* [Assignment] The entries below should be set down again exactly, with every picture left out.

[Dataset entries]
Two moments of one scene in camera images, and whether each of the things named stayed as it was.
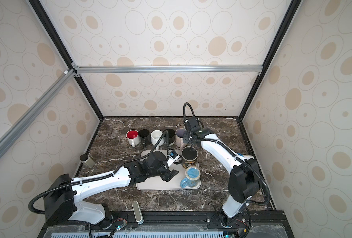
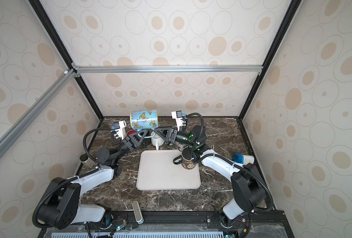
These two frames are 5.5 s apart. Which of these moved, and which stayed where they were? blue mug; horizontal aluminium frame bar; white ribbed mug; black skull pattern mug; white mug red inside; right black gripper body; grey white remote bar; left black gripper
Moved: blue mug; left black gripper; right black gripper body
Stayed: grey white remote bar; white ribbed mug; black skull pattern mug; white mug red inside; horizontal aluminium frame bar
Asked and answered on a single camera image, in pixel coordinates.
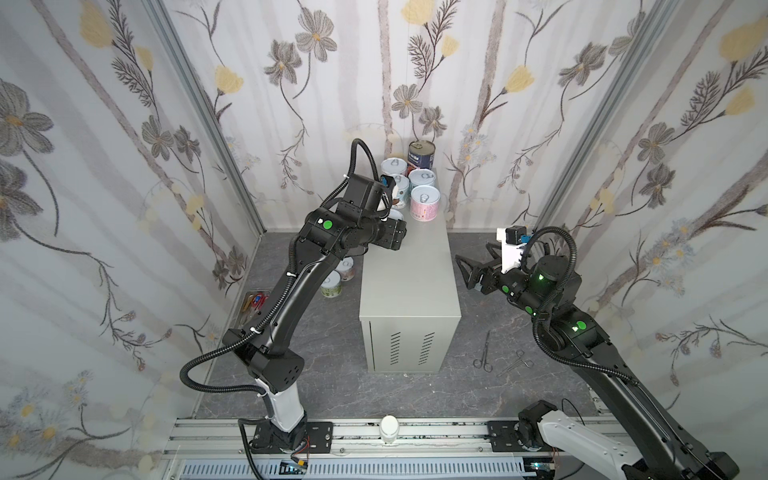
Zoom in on teal label can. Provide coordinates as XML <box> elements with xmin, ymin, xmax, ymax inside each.
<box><xmin>408</xmin><ymin>169</ymin><xmax>436</xmax><ymax>188</ymax></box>
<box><xmin>388</xmin><ymin>208</ymin><xmax>404</xmax><ymax>220</ymax></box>

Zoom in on white lid can front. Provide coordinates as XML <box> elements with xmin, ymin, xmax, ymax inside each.
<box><xmin>392</xmin><ymin>174</ymin><xmax>410</xmax><ymax>210</ymax></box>

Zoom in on pink label can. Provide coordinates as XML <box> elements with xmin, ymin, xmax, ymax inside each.
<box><xmin>381</xmin><ymin>157</ymin><xmax>408</xmax><ymax>176</ymax></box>

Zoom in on dark blue tomato can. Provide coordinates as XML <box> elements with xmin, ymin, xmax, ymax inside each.
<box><xmin>406</xmin><ymin>140</ymin><xmax>436</xmax><ymax>173</ymax></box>

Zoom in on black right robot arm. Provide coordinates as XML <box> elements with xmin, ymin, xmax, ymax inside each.
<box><xmin>455</xmin><ymin>226</ymin><xmax>740</xmax><ymax>479</ymax></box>

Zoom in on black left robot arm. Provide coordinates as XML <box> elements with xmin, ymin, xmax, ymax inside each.
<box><xmin>179</xmin><ymin>138</ymin><xmax>407</xmax><ymax>452</ymax></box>

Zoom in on grey metal cabinet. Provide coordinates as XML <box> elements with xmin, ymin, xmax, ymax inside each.
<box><xmin>359</xmin><ymin>187</ymin><xmax>461</xmax><ymax>373</ymax></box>

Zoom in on green label can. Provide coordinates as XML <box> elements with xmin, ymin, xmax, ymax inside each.
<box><xmin>320</xmin><ymin>271</ymin><xmax>342</xmax><ymax>298</ymax></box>

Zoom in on metal scissors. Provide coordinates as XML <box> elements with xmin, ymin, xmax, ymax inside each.
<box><xmin>497</xmin><ymin>350</ymin><xmax>534</xmax><ymax>377</ymax></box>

* [Your solution]
Two moments of one scene in camera images, and whether each of the things named stayed as it was.
These two frames are 5.5 s apart. Which of these moved, and which stayed where they were? blue mug; horizontal aluminium frame bar; white ribbed mug; black skull pattern mug; white mug red inside; right black gripper body; grey white remote bar; left black gripper
Moved: blue mug; left black gripper; right black gripper body
Stayed: grey white remote bar; white ribbed mug; black skull pattern mug; white mug red inside; horizontal aluminium frame bar
Asked and answered on a single camera image, in pixel coordinates.
Zoom in on teal label can. Provide coordinates as XML <box> elements with xmin, ymin, xmax, ymax inside each.
<box><xmin>408</xmin><ymin>169</ymin><xmax>436</xmax><ymax>188</ymax></box>
<box><xmin>388</xmin><ymin>208</ymin><xmax>404</xmax><ymax>220</ymax></box>

Zoom in on white lid can front. Provide coordinates as XML <box> elements with xmin, ymin, xmax, ymax inside each.
<box><xmin>392</xmin><ymin>174</ymin><xmax>410</xmax><ymax>210</ymax></box>

Zoom in on pink label can. Provide coordinates as XML <box> elements with xmin, ymin, xmax, ymax inside each.
<box><xmin>381</xmin><ymin>157</ymin><xmax>408</xmax><ymax>176</ymax></box>

Zoom in on dark blue tomato can. Provide coordinates as XML <box> elements with xmin, ymin, xmax, ymax inside each.
<box><xmin>406</xmin><ymin>140</ymin><xmax>436</xmax><ymax>173</ymax></box>

Zoom in on black right robot arm. Provide coordinates as XML <box> elements with xmin, ymin, xmax, ymax inside each.
<box><xmin>455</xmin><ymin>226</ymin><xmax>740</xmax><ymax>479</ymax></box>

Zoom in on black left robot arm. Provide coordinates as XML <box> elements with xmin, ymin, xmax, ymax inside each.
<box><xmin>179</xmin><ymin>138</ymin><xmax>407</xmax><ymax>452</ymax></box>

Zoom in on grey metal cabinet. Provide coordinates as XML <box> elements with xmin, ymin, xmax, ymax inside each.
<box><xmin>359</xmin><ymin>187</ymin><xmax>461</xmax><ymax>373</ymax></box>

Zoom in on green label can. Provide coordinates as XML <box> elements with xmin, ymin, xmax, ymax inside each.
<box><xmin>320</xmin><ymin>271</ymin><xmax>342</xmax><ymax>298</ymax></box>

Zoom in on metal scissors. Provide coordinates as XML <box> elements with xmin, ymin, xmax, ymax inside each.
<box><xmin>497</xmin><ymin>350</ymin><xmax>534</xmax><ymax>377</ymax></box>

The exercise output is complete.